I'll include the prompts below for those who are curious. Please feel free to just suggest changes to anything that doesn't look right (ideally just make your changes using the suggest changes github UI).

I realize the documentation is a bit verbose but I think it's ultimately a win as long as it's accurate. It helps new users get up to speed with the codebase, improving documentation also helps the models generate better tests/code when it's well documented.

If you'd like me to take another stab at a particular test or test case, just let me know. I've read through them but I'm just getting acquainted with the code base so it's best to get more eyes on it.

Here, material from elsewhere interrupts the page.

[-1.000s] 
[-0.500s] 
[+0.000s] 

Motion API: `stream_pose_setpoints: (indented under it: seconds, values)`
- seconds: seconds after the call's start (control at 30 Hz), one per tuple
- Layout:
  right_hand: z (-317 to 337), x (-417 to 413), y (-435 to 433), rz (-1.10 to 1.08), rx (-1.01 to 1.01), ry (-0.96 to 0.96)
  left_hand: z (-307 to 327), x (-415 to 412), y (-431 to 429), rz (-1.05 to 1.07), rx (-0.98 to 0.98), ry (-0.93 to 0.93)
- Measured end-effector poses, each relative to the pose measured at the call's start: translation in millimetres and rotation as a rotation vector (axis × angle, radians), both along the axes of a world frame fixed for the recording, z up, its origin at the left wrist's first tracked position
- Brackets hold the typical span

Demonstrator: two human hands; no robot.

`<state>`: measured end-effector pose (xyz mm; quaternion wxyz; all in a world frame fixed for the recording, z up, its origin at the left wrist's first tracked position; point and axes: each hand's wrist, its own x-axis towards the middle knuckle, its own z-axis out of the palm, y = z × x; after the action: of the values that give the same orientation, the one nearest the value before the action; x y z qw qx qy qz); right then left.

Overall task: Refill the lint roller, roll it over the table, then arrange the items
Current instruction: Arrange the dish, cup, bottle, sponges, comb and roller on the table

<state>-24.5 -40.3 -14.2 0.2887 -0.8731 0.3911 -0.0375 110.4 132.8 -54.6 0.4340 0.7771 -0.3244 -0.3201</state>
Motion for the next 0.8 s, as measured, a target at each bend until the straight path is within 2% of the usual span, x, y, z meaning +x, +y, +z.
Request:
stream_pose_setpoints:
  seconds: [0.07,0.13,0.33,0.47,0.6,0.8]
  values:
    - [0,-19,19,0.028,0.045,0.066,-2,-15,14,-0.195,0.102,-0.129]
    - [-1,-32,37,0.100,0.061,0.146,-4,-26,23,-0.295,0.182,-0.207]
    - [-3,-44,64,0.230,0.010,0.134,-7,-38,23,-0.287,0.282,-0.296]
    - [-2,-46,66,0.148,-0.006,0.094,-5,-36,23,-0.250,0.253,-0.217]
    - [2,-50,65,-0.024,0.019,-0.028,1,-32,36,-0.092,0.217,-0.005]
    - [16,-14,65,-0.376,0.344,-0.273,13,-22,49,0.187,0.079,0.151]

Special notes for your reviewer:

Prompts used:

Documentation:
Improve the inline documentation for for all golang files under this directory/package. Use concise idiomatic go documentation principles. Ensure correctness. Please add some minimal inline documentation above code blocks when to explain the intent of the code. Don't change the code or variable names. All functions to should have concise accurate documentation. Blocks of code should have a comment describing them if practical.

Tests:
Please create an idiomatic golang unit tests for this specific directory/package. Please be sure to document the fields in the anonymous test structs and how they'll be used below. Each Test* function should also have some concise documentation as well. Each test case should have a brief explanation and expectation explained. Rather than having a description field, the description should just be in comments above the name in the struct declaration. Don't forget to run the tests and confirm they're working, but focus on just testing this package as others might have issues. Please avoid creating skipped tests. Feel free to refactor some code to make it more testable. Specifically hardcoded constants etc are good candidates to be refactor out of testable code. As are interface that can be mocked in a straight forward way. Please ensure backwards compatibility and new functions rather than changing the signature of public functions. Keep these refactors to a minimum though, so only do it where there's a good return on investment.

Test Quality And Coverage Check:

Please review all the tests for this package/directory. Do they make sense? Is coverage good? Are all tests and test cases well documented?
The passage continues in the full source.